● YOUR ASSIGNMENT
This exercise asks for every line of the material that includes the word "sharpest".

● DATA FOR THIS EXERCISE
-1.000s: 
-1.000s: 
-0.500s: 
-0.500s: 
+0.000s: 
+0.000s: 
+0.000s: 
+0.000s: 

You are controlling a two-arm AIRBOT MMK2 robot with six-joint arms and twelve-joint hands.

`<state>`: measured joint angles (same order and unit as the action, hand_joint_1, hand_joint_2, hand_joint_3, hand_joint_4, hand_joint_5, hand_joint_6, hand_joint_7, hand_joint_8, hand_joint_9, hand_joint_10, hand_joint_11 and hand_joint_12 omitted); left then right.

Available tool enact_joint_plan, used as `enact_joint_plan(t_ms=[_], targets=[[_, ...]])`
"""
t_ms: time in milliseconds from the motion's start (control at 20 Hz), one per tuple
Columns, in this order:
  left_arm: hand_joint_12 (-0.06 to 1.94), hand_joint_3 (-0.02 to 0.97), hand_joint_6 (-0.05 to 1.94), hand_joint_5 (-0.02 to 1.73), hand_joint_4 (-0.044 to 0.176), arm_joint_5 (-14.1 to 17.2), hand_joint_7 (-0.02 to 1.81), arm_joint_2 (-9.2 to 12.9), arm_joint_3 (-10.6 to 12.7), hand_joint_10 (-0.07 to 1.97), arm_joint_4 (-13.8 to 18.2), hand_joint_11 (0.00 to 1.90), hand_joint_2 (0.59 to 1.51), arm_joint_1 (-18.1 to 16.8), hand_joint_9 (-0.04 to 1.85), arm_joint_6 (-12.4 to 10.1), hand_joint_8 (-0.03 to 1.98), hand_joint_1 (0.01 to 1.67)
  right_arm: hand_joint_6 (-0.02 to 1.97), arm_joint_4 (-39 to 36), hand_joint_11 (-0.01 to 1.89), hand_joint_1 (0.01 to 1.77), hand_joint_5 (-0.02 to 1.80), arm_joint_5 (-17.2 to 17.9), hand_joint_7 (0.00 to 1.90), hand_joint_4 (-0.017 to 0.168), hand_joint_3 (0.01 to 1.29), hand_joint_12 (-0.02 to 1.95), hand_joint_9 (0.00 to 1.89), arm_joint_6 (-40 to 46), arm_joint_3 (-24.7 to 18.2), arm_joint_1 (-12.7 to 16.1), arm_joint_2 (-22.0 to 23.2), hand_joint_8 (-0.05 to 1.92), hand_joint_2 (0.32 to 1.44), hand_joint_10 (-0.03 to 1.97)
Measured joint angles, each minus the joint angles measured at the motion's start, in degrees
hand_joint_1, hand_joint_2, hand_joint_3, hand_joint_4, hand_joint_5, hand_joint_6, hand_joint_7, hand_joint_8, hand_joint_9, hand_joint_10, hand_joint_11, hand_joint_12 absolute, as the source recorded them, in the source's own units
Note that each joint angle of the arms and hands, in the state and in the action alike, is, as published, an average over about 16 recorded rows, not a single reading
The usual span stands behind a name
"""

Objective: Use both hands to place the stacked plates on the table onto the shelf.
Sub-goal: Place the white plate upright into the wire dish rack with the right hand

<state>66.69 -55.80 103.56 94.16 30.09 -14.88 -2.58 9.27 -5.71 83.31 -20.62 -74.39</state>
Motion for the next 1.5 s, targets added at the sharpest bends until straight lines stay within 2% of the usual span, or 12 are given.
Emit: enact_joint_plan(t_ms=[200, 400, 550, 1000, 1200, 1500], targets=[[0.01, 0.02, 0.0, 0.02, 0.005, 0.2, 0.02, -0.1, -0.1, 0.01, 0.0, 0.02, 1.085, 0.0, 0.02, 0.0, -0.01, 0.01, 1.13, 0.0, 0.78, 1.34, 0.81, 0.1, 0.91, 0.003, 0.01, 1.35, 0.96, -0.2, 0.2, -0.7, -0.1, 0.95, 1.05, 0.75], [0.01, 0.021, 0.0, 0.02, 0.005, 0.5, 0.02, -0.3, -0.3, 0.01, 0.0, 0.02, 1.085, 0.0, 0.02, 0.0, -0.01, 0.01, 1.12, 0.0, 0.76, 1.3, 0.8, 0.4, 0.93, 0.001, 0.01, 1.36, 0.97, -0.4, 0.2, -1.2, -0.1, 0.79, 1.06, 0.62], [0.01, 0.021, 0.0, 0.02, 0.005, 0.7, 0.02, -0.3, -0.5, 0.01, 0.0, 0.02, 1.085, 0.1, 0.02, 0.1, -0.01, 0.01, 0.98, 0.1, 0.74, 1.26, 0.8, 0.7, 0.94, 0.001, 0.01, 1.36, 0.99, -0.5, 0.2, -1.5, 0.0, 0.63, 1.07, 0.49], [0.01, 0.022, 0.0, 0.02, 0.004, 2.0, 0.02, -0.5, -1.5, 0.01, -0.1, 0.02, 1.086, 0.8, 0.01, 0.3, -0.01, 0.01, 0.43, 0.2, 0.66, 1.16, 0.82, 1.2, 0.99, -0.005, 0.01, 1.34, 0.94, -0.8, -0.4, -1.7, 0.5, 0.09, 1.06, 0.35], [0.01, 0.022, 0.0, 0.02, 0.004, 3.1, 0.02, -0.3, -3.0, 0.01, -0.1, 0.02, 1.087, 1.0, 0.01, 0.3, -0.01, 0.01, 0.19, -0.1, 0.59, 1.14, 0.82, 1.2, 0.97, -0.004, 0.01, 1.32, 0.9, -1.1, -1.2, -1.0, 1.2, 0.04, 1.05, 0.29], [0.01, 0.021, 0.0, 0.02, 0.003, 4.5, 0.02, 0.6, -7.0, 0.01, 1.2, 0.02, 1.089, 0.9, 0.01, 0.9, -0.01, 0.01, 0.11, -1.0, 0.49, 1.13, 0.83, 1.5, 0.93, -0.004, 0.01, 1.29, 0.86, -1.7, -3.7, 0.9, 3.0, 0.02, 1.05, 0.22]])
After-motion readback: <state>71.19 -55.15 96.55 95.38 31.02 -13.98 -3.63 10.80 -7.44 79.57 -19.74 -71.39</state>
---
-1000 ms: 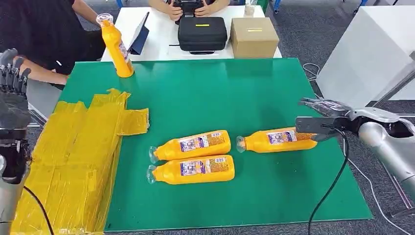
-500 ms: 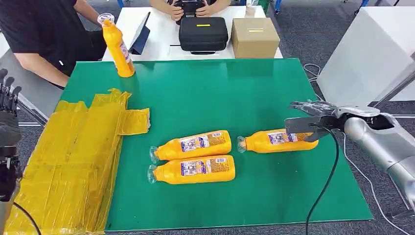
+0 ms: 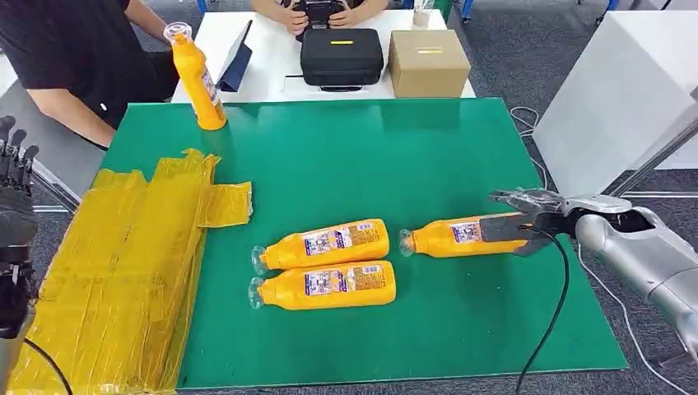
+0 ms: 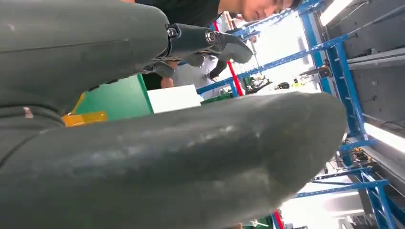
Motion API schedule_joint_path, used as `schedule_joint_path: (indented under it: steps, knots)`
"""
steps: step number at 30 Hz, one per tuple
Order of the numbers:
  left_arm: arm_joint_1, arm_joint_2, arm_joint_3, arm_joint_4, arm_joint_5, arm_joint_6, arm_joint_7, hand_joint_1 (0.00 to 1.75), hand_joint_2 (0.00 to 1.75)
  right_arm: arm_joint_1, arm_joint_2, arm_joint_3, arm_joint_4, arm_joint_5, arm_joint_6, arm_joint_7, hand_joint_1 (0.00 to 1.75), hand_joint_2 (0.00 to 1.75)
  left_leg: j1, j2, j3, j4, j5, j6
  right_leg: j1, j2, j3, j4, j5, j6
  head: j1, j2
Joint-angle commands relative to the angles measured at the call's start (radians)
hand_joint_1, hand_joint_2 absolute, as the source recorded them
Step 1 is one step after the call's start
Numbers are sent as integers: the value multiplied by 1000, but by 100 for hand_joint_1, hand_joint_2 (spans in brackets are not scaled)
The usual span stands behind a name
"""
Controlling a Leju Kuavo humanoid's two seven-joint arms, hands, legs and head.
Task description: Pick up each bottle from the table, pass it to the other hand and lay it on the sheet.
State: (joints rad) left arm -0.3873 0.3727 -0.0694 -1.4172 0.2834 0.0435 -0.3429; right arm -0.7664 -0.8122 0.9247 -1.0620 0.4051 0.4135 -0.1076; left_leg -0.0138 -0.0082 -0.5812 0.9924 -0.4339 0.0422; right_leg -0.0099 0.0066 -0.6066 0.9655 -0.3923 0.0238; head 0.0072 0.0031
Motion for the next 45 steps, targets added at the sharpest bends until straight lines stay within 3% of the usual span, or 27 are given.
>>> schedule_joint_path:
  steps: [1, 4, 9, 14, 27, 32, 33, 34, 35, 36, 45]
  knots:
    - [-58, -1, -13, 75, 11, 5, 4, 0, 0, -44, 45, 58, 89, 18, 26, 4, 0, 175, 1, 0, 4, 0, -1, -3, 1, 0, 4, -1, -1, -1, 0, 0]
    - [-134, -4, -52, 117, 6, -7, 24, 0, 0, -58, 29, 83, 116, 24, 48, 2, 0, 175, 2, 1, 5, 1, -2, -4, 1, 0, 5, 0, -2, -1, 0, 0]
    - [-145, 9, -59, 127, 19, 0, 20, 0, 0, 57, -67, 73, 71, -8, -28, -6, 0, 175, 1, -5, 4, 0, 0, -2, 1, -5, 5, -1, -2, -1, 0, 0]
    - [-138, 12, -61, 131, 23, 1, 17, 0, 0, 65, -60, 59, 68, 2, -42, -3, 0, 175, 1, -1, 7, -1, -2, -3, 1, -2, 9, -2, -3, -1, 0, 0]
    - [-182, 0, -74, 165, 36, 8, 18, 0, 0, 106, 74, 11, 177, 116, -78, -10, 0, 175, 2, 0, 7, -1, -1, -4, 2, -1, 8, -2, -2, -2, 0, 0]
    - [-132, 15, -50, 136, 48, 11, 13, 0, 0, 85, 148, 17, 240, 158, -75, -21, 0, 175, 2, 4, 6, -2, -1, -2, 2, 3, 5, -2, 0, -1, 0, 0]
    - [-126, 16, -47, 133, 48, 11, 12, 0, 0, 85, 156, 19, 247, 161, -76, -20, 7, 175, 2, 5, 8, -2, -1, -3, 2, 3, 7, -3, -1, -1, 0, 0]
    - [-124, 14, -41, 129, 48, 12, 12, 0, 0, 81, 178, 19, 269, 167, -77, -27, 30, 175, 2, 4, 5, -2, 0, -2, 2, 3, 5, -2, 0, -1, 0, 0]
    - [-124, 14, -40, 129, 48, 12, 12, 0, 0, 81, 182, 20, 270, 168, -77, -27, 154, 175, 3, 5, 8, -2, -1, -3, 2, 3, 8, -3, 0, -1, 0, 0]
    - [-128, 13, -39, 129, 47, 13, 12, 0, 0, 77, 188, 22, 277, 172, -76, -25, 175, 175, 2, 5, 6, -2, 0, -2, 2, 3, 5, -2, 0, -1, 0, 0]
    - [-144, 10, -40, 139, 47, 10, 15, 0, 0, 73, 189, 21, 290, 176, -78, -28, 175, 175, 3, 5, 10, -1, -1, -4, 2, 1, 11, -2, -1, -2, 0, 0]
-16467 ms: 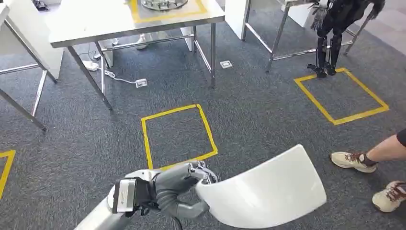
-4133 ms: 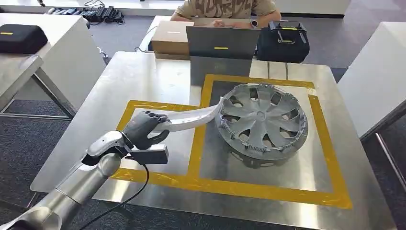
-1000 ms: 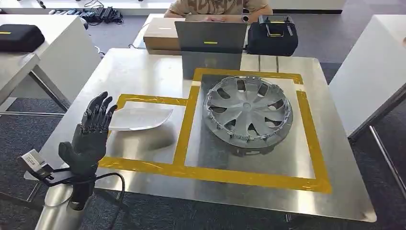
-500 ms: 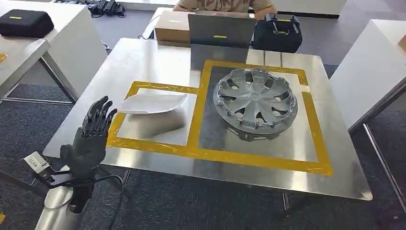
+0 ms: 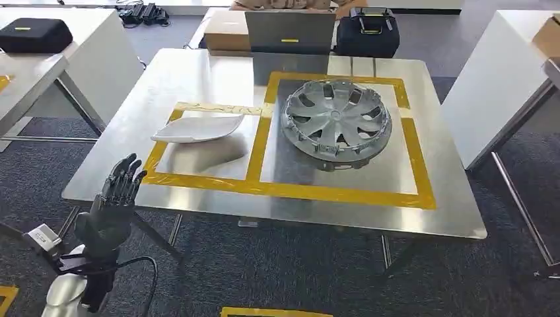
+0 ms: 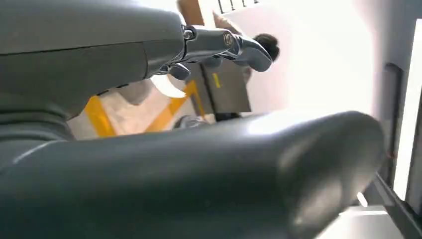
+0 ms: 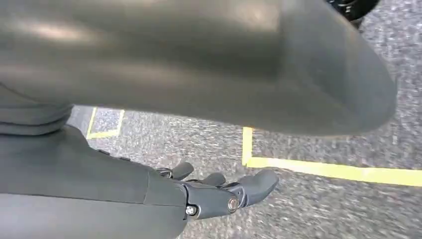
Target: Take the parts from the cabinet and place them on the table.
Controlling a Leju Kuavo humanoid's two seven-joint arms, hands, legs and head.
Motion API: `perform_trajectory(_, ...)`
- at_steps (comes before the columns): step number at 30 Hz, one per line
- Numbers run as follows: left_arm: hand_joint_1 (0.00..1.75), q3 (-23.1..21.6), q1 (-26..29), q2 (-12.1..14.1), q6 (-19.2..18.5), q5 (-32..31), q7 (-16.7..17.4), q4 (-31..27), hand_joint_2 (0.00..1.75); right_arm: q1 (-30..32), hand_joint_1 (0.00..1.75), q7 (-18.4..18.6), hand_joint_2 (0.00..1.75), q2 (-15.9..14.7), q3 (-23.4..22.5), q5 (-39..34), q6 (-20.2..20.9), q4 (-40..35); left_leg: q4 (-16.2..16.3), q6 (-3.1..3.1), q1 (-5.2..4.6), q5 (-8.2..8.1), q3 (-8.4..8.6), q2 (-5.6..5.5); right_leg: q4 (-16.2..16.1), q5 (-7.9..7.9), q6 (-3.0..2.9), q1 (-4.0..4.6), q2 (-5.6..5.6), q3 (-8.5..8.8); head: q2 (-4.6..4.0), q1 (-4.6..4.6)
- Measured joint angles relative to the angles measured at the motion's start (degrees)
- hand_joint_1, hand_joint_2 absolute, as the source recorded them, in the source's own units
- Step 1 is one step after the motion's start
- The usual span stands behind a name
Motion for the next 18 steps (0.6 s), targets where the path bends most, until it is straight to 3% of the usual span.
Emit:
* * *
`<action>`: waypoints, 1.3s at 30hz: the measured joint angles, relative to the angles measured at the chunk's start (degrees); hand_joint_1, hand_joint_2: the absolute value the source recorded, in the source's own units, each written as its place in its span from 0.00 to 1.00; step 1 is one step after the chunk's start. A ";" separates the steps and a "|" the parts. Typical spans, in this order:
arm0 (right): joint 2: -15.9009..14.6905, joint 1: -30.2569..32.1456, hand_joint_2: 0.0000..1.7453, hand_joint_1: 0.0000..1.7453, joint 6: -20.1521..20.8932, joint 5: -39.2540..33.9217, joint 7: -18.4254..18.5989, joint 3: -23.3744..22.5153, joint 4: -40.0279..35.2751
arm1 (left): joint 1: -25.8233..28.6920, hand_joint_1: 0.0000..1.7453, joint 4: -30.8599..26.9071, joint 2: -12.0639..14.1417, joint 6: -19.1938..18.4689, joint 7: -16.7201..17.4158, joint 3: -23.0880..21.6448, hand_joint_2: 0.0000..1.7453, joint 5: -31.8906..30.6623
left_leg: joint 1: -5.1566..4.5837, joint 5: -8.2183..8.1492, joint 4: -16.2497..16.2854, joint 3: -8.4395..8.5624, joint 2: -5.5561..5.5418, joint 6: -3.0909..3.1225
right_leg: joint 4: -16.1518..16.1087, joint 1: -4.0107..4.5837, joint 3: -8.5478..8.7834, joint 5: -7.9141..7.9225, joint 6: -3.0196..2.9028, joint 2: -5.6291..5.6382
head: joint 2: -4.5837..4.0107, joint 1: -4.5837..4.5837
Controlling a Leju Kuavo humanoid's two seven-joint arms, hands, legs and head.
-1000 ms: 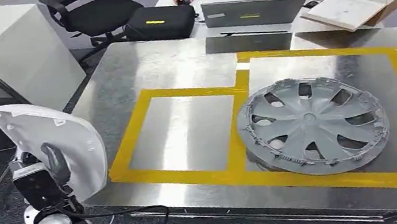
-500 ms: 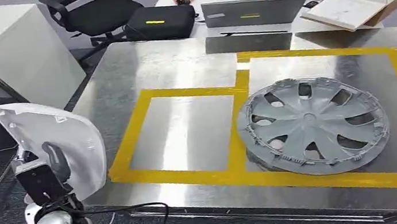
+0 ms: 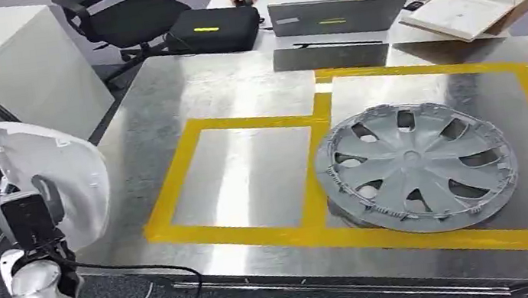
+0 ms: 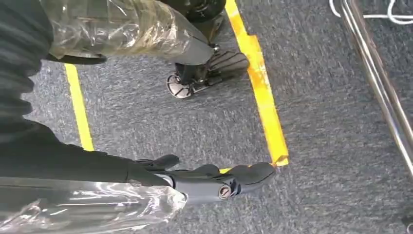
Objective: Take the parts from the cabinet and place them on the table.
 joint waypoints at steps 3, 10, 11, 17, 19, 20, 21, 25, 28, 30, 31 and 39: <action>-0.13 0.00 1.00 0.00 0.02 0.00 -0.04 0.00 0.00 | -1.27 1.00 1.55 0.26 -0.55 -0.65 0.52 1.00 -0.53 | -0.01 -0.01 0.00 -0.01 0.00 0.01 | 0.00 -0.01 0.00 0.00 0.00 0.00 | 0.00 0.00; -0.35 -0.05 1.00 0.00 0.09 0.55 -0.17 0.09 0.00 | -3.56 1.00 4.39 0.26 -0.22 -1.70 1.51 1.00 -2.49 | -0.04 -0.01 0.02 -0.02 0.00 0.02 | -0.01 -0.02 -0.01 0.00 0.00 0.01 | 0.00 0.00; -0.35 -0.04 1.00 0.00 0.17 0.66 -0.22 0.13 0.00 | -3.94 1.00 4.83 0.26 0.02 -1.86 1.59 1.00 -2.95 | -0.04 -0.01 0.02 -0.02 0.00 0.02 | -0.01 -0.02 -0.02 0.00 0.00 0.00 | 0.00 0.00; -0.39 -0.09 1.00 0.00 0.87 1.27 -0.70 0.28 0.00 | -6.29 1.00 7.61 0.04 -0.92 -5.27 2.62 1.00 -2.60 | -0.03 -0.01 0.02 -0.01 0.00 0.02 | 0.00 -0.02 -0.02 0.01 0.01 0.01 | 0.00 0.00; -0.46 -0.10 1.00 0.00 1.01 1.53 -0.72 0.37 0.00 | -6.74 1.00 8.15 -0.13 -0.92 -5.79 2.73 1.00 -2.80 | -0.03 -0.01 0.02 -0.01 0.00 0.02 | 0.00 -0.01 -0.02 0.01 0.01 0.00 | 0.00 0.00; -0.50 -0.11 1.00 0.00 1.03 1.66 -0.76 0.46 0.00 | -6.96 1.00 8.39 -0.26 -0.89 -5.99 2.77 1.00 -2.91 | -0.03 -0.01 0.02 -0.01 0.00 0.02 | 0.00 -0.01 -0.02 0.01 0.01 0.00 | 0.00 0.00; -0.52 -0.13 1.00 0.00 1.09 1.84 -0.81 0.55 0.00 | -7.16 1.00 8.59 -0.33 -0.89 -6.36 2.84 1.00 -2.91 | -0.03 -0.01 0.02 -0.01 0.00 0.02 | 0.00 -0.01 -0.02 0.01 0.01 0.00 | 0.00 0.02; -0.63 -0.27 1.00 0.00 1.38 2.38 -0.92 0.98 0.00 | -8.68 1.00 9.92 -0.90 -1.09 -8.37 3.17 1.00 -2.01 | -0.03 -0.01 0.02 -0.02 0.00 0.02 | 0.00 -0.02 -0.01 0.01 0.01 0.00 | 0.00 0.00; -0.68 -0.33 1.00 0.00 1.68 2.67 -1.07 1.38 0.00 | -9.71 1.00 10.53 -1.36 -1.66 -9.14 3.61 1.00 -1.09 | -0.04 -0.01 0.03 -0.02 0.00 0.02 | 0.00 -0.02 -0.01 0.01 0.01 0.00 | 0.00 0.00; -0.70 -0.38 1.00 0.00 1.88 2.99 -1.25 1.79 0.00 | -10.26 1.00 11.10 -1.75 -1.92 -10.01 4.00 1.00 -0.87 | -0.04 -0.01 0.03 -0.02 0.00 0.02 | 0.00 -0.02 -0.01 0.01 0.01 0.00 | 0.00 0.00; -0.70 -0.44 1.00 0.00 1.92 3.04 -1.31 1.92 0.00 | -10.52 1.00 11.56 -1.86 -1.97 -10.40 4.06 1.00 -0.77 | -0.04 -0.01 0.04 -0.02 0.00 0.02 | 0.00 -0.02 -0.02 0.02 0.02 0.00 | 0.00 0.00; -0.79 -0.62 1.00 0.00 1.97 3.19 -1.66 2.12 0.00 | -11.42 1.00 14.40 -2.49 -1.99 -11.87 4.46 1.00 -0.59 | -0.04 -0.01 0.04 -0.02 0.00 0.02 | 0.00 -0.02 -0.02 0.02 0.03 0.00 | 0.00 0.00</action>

● ANSWER AREA
Motion for the next 1.5 s, targets added at the sharpest bends until straight lines stay within 2% of the usual span, or 12 are given.
Motion for the next 45 steps, targets added at the sharpest bends until straight lines stay within 3% of the usual span, or 27 are given.

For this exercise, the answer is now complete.